I think their is no extension given to exeutable file created{NOT sure}, if this is the case , then why and how linux executes the kernel code?
what's an "executable kernel file"?? 2.6 kernel modules conventionally have .ko suffixes if that's what you mean. not sure how a files extension is supposed to change once it's loaded either...
This is the answer I got form some site : please verify it :/
Executables files are recognizable by their data, but they can be executable only if it's execution permission bit is set (do you know about permission bitmask???). If executable bit is set, and if the file is an executable recognized by the running kernel, the application starts.
An executable run with the permission of the caller: so if you run an application as user, the application have the permission of the user. If the user is "root", the application can do anything root can do!
Then, certain executable can be run only with root permissions, because it may edit some configuration file or anything else. So the application can do its job only if the application was started by the administrator (root).

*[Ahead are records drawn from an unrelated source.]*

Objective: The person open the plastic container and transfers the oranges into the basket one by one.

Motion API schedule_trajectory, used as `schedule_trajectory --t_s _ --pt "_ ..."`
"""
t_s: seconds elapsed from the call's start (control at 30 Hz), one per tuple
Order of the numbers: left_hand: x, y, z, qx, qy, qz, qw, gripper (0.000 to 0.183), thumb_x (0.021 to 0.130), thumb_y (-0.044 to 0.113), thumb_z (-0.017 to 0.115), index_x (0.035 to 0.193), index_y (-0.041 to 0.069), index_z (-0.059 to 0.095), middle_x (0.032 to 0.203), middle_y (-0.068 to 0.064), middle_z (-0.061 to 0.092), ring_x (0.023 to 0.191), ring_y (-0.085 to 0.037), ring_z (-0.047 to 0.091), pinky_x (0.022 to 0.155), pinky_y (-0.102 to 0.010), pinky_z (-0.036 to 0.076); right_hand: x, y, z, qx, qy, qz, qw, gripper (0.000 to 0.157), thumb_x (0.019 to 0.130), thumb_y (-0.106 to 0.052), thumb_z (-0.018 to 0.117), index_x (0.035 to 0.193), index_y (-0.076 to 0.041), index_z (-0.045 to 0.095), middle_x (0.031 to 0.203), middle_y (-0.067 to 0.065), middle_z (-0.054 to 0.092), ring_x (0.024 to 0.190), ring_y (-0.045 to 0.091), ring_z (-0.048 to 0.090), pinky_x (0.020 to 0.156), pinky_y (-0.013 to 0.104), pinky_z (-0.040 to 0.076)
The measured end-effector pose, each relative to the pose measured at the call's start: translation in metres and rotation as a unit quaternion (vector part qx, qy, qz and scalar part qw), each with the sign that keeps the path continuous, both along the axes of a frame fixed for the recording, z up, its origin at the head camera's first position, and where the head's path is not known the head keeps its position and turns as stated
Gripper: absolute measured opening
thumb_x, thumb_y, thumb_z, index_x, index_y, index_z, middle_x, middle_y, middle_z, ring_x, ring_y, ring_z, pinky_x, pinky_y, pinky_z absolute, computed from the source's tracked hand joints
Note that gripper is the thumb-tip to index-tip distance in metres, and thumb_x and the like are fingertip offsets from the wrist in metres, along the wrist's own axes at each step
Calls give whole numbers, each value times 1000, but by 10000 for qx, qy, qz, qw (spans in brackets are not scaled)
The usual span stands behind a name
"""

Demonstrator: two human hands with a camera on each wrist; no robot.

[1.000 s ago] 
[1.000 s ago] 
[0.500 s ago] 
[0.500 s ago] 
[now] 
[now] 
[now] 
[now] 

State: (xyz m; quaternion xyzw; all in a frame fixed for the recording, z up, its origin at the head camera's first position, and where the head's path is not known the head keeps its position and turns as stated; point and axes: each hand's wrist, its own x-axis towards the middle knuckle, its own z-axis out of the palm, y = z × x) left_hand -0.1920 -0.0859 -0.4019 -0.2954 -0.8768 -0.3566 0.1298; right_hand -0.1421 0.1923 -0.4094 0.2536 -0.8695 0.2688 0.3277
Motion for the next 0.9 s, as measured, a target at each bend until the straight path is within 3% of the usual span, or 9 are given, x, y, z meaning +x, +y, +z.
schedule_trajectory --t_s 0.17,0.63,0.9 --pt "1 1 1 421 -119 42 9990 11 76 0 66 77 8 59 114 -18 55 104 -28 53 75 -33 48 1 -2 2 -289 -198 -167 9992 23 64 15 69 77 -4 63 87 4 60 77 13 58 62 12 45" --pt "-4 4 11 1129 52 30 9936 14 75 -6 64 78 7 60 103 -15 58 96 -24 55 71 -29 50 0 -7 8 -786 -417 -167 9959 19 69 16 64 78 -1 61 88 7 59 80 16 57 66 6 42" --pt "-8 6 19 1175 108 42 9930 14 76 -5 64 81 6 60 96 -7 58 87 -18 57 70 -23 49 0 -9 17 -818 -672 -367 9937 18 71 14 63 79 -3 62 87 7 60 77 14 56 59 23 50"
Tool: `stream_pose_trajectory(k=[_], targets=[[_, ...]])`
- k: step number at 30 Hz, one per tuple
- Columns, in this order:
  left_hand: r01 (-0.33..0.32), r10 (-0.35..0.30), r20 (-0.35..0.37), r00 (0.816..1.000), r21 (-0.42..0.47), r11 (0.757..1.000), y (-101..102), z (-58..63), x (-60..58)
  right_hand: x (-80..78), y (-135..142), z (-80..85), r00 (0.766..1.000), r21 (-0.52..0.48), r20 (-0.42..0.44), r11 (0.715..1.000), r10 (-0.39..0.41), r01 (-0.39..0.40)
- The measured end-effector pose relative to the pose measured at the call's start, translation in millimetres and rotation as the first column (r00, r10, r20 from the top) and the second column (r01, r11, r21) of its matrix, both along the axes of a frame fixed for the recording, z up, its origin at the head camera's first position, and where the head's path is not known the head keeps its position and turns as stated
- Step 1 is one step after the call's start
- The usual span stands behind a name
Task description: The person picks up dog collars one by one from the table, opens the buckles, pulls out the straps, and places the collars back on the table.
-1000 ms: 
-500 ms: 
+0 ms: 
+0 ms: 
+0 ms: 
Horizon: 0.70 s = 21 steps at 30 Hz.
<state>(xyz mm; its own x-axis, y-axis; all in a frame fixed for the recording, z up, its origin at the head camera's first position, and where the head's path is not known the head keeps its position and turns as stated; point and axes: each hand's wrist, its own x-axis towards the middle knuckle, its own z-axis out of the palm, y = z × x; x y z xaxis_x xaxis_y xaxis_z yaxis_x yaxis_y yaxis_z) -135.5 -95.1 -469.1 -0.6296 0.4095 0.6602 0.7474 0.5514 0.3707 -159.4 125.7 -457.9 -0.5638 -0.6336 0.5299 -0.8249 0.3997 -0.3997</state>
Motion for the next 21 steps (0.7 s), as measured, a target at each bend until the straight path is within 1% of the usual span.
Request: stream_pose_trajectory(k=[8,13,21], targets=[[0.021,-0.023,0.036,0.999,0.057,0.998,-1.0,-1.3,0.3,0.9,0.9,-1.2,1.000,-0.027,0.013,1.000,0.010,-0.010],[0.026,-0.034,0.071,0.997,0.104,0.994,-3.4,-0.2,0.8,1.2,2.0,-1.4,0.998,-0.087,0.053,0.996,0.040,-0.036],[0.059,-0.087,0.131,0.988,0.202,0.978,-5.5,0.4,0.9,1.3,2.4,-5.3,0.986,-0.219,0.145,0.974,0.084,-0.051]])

If any application need superuser privileges, but should be run by any user, executable file have an extra permission bit: the SUID bit (Set User ID). When this bit is set, the permissions at run time doesn't depends on the application caller, but the file owner (do you about file owner/group?). So if application has SUID bit set and it's owned by root, when any user run the SUID executable, run application with root privileges.
that doesn't appear to be the answer to any question i would guess at from your original post... if that IS an answer, then another answer is that executable files have no extension. linux is a tad cleverer than windows and doesn't rely on a crude 3 letter code to say what a program is...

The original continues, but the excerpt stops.